The big lead allowed manager John Gibbons to pull Price after just six innings and 95 pitches, saving the left-hander’s bullets for another day when they’ll matter more.
Price allowed just two runs on five hits and a walk with eight strikeouts, but was made to work much harder by the Rangers than his line would suggest.
"They were grinding him," said Gibbons. "This is never a really easy place to pitch, the ball flies, maybe not as much as it used to, but you never really feel comfortable, it’s kind of like a park in our division. He battled it, he got through that fourth, and I figured with a big lead, give him a blow, he was closing in on 100 pitches. Well done, on his birthday, nice performance."

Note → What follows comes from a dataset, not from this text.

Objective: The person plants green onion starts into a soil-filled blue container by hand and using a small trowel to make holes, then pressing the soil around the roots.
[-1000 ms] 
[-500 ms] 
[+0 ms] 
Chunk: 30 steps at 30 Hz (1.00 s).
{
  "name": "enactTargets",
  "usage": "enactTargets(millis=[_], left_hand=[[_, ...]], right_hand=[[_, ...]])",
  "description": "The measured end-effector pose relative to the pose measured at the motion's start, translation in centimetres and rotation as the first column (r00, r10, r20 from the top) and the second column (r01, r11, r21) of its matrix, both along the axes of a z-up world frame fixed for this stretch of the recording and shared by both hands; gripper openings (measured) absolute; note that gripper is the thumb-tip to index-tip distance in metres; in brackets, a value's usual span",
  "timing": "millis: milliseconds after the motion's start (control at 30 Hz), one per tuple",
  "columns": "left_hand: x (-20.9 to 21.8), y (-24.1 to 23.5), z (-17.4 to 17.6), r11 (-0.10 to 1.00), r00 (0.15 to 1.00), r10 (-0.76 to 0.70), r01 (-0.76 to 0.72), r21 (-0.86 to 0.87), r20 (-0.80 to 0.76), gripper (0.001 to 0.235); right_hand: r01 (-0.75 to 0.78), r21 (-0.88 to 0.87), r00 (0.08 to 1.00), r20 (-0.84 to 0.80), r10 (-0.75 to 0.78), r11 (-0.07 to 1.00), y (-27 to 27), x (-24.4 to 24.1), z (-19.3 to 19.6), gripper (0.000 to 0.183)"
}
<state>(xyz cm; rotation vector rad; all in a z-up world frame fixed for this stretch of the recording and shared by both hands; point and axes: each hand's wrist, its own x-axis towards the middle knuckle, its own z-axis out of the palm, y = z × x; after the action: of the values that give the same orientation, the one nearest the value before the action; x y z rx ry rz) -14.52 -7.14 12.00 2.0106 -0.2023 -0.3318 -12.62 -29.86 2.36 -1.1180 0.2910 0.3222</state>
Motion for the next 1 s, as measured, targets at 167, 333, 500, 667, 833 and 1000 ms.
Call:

A tremendous leaping Revere catch against the left-field wall to rob Delino DeShields of extra bases to open the third, and a Donaldson snare of an Elvis Andrus chopper in the sixth helped him out, underlining a point GM Alex Anthopoulos made earlier in the day about how the team’s improved defence carried over across the board.
"I don’t think I used this word at the time, because I didn’t want to disparage the club, but I did think we underachieved a little bit going into the (July 31 trade) deadline and that was reflected in the won-lost record, run differential and things like that," he said. "We just needed to tighten some things up."
Those areas have tightened up, and the Blue Jays’ pitching staff, before play started Tuesday, ranked second in the American League in both ERA at 3.23 and WHIP at 1.15 since June 1. Adding Price while bolstering the bullpen has only strengthened that.
"What he does is he allows everyone to fall into place, and that takes some pressure off," R.A. Dickey said of Price. "We don’t try any less hard, but it’s nice to know that if you stumble, you’ve got a stopper behind you somewhere. It’s the presence. … We’re all capable of doing that, but consistently, he’s a little more capable. That’s why you go out and get him – he’s your guy."
Before yet another offensive onslaught, Price very much was precisely that once again.